Repeat verbatim what the listing holds, but not its pictures.

## Supplied material

━━━━━━━━

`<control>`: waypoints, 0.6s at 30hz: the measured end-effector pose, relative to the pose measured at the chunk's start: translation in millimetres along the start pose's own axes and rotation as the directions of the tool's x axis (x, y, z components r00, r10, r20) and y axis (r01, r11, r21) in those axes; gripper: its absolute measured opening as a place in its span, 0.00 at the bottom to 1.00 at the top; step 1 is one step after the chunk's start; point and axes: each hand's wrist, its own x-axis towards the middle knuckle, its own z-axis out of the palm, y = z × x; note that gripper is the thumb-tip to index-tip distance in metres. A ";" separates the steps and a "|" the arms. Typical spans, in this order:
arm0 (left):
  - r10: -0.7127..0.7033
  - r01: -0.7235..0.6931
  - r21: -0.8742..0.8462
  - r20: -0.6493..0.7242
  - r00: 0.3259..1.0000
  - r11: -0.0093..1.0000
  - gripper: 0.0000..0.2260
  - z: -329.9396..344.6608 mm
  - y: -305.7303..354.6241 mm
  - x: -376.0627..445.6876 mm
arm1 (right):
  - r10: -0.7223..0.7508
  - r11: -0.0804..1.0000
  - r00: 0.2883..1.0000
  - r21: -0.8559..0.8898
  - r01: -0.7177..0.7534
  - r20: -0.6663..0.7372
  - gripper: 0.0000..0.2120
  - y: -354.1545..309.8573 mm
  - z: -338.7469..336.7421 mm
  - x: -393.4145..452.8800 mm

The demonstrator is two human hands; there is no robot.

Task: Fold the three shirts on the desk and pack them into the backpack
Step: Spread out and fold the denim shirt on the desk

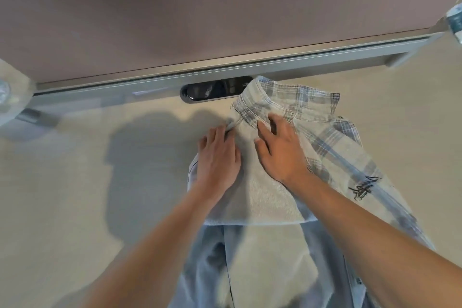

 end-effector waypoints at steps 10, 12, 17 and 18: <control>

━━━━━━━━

## Answer section
`<control>`: waypoints, 0.6s at 30hz: the measured end-effector pose, relative to the pose measured at the chunk's start: translation in millimetres along the start pose's own axes and rotation as the directions of the tool's x axis (x, y, z components r00, r10, r20) and y axis (r01, r11, r21) in those axes; gripper: its absolute measured opening as a place in its span, 0.00 at the bottom to 1.00 at the top; step 1 is one step after the chunk's start; point and axes: each hand's wrist, its own x-axis towards the middle knuckle, its own z-axis out of the palm, y = z × x; note that gripper is the thumb-tip to index-tip distance in metres. A ";" separates the steps and a "|" the arms. Typical spans, in this order:
arm0 (left):
  - r10: -0.7127..0.7033
  - r01: -0.7235..0.6931
  - r21: -0.8742..0.8462
  - r20: -0.6493..0.7242
  - r00: 0.3259..1.0000
  - r11: -0.0093..1.0000
  - gripper: 0.0000..0.2260
  - z: -329.9396..344.6608 mm
  - y: -305.7303..354.6241 mm
  - x: -376.0627..445.6876 mm
arm1 (right):
  - r10: -0.7223..0.7508
  - r11: -0.0804..1.0000
  - r00: 0.2883..1.0000
  - r21: -0.8559..0.8898
  - r01: -0.7177..0.7534
  - r20: -0.6663..0.7372
  - gripper: 0.0000..0.2120
  - y: -354.1545..309.8573 mm
  - z: -338.7469..336.7421 mm
  - x: -393.4145..452.8800 mm

The demonstrator is two human hands; there is no robot.

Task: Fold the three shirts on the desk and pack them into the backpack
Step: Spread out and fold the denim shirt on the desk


 end-effector waypoints at steps 10, 12, 17 and 18: <control>

This exercise has now been fully answered.